Friday 7 January 2011

The enemy within

  I was surprised yesterday to see the Christmas tree still up at the 5 year old's school.  I have a guilty secret altogether;  I don't really like Christmas decorations once Christmas is over. In fact, I usually spend Boxing Day itching to start taking them down.  It was even worse this year.  When we got home from the in-laws on the 27th, I had a bad case of mess-induced stress.

  In case you think I'm too much of a Scrooge, it wasn't just the decorations.  If we couldn't use the front door because of the tree, did it really matter? It was the toy mountain, too.  I try to operate a fairly unsuccessful policy of 'one in, one out' when it comes to new Things.  My husband flouts this rule with great delight - I have no idea how many pairs of boots he owns, headtorches and other paraphernalia he calls 'gear'.

  But the problem is, when you can't walk from the sofa to the television, nor to the window to undraw the curtains because of the piles of shiny new toys, you have to find a place for them.  We'd tried to have a cull before Christmas, but then the 4 year old had his fourth birthday and undid the little good I'd done.  I keep sneaking things out to the dustbin while they all sleep, but they tend to be tatty, broken things that aren't really taking up any room, anyway.

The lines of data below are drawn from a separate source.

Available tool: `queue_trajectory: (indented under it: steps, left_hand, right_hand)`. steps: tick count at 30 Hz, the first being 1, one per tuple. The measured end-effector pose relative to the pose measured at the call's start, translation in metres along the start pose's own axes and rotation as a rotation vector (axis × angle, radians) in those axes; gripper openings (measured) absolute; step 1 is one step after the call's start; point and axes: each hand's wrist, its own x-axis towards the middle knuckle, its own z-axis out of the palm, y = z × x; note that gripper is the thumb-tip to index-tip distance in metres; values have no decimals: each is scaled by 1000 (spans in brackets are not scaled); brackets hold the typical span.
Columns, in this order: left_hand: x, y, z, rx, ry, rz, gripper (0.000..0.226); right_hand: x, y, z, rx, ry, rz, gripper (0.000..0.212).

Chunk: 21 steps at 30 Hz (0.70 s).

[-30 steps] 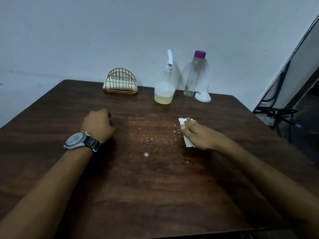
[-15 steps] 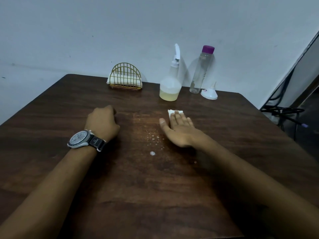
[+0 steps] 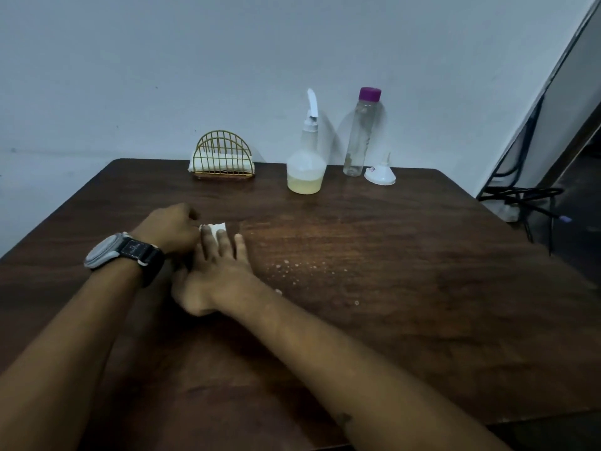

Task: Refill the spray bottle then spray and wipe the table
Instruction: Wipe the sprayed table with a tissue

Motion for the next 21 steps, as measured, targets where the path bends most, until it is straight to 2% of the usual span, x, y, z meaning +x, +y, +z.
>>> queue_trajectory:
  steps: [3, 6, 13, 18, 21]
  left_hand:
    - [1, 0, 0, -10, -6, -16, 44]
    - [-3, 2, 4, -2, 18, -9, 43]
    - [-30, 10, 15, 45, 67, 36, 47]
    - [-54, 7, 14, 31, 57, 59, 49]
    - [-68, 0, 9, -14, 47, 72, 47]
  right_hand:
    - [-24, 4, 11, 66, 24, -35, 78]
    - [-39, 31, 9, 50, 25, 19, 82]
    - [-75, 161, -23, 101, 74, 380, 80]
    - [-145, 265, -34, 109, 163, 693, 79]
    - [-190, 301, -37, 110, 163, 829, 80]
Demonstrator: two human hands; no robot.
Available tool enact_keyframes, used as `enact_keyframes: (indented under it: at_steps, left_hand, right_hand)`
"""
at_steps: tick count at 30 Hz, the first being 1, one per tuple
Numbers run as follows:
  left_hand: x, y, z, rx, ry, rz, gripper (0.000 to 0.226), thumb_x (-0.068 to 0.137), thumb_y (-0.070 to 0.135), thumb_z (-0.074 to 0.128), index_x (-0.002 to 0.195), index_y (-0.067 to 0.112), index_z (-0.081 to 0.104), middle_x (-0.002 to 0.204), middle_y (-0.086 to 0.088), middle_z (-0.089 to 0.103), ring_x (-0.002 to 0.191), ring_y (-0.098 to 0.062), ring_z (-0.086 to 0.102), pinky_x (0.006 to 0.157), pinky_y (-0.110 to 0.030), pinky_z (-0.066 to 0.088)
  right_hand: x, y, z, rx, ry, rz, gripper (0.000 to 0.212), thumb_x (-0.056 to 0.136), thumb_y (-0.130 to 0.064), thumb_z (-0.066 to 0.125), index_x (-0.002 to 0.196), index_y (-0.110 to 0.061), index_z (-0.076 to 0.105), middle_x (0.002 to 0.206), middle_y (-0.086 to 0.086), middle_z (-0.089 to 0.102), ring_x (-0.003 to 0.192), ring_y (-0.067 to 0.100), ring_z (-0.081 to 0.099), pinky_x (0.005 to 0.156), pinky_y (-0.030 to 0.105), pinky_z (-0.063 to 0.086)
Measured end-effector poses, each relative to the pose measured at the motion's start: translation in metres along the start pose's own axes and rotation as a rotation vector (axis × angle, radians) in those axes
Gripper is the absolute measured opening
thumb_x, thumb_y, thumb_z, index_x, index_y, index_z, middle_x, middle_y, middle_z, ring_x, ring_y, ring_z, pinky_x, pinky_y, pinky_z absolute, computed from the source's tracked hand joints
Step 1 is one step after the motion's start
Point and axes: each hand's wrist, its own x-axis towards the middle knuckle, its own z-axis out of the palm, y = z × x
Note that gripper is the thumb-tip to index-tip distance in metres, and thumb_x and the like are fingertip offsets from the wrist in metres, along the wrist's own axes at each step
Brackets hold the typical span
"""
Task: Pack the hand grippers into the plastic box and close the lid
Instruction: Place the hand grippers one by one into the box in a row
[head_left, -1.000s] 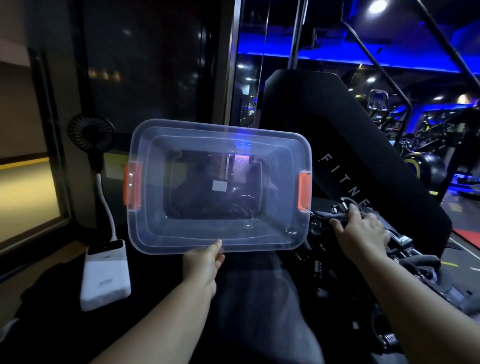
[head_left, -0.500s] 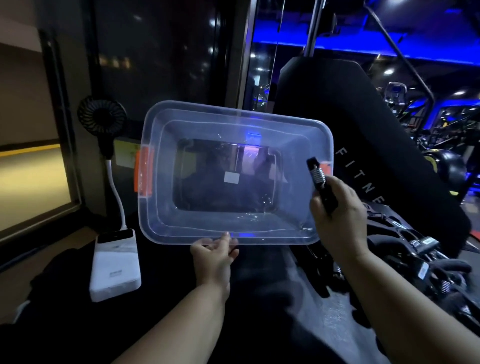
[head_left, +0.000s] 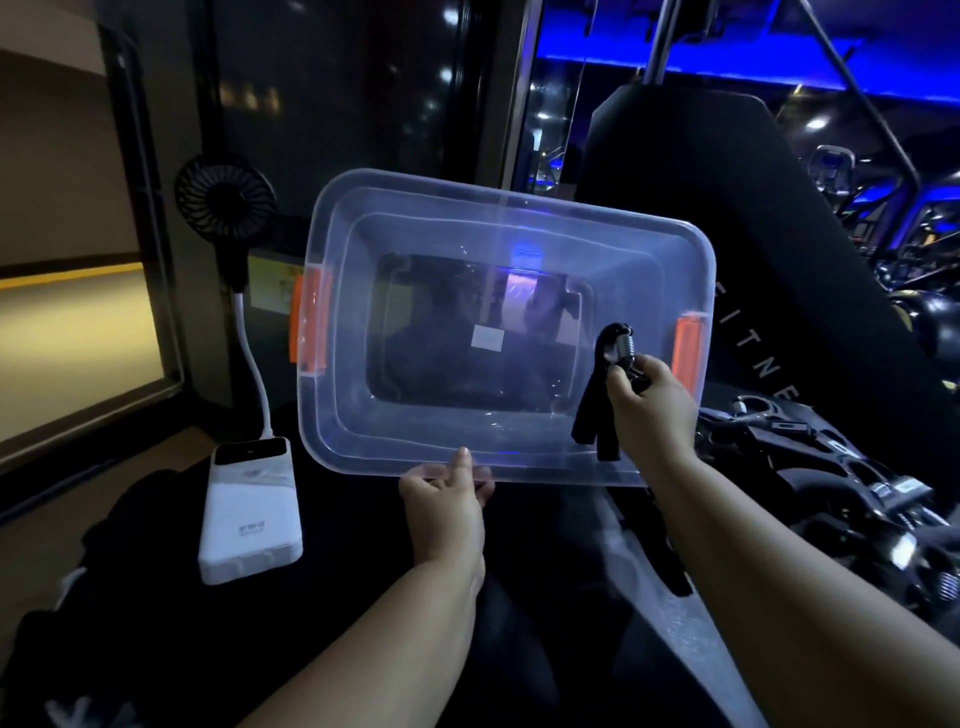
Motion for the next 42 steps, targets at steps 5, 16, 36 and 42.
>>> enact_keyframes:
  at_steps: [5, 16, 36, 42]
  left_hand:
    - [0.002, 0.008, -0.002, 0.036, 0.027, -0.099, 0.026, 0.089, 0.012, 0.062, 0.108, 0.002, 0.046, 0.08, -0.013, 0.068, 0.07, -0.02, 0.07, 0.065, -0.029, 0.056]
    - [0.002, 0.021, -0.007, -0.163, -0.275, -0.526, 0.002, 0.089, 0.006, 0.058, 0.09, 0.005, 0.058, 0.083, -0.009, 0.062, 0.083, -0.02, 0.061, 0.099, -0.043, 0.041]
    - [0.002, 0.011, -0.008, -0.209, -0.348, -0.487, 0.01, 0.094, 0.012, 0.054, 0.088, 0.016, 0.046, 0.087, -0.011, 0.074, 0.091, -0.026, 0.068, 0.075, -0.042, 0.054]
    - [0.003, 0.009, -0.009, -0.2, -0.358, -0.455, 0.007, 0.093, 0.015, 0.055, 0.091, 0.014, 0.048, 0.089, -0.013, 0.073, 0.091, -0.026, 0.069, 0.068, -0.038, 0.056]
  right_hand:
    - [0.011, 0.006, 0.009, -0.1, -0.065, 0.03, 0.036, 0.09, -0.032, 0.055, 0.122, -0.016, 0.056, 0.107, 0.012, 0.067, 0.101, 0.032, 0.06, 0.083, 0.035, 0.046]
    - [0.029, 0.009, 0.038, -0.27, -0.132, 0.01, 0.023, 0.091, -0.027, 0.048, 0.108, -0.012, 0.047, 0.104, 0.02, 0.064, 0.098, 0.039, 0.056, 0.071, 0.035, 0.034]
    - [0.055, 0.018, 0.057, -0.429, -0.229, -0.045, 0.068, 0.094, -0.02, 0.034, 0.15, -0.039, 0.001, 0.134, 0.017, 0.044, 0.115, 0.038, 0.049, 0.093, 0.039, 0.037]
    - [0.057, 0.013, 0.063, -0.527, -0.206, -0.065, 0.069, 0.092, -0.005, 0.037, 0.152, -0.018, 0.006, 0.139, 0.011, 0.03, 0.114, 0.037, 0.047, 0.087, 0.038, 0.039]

  I didn't even know where to start;  apparently setting fire to the lot would be seen as criminal activity.  My husband couldn't really see the problem.  In the end, we've begun a three box system, and we're going to rotate them.  I am sceptical about this theory, as we have done it once before.  It worked like a dream, as long as we organised enough to keep going up the loft every month or so; and that's where it all goes wrong. The clutter was really getting me down, though.  You know, tidy desk, tidy mind; it's so true for me.  I couldn't think straight while Buzz was lying, legs akimbo, astride a remote controlled Noddy car and the Christmas tree died quietly by the door.  All those hours I might've been writing, and I couldn't.  And as the inimitable Flylady says, You can't organise clutter, you can only throw it away.

   The lovely dustbin men took the tree this morning; every toy has a home, though they turn up in other places quite regularly; the decorations are back in the loft with the toy boxes, and I can breathe again.
I'd feel quite self-satisfied if it weren't for one thing. Last night, Bean came up to me, forehead wrinkled in thought, clutching soft Baby Annabel.

  'Mummy,' she said, 'You know you were looking for things to pass on.  I've got those other two dolls now, so I was thinking someone else could have this one.'
  I hid my surprise.  'Are you sure?'
  She wrinkled her nose, and nodded.
  It was so quiet you might have heard the truth drop. I had a mental image of a sweet baby girl, patting that doll on its back, and rocking it.
   'But you had that when you were a tiny little dot,' I said at last.
  She looked at me, then at her doll.  She shrugged, and skipped off to put the doll back in the playroom.

  Maybe I haven't yet got to the heart of the clutter problem.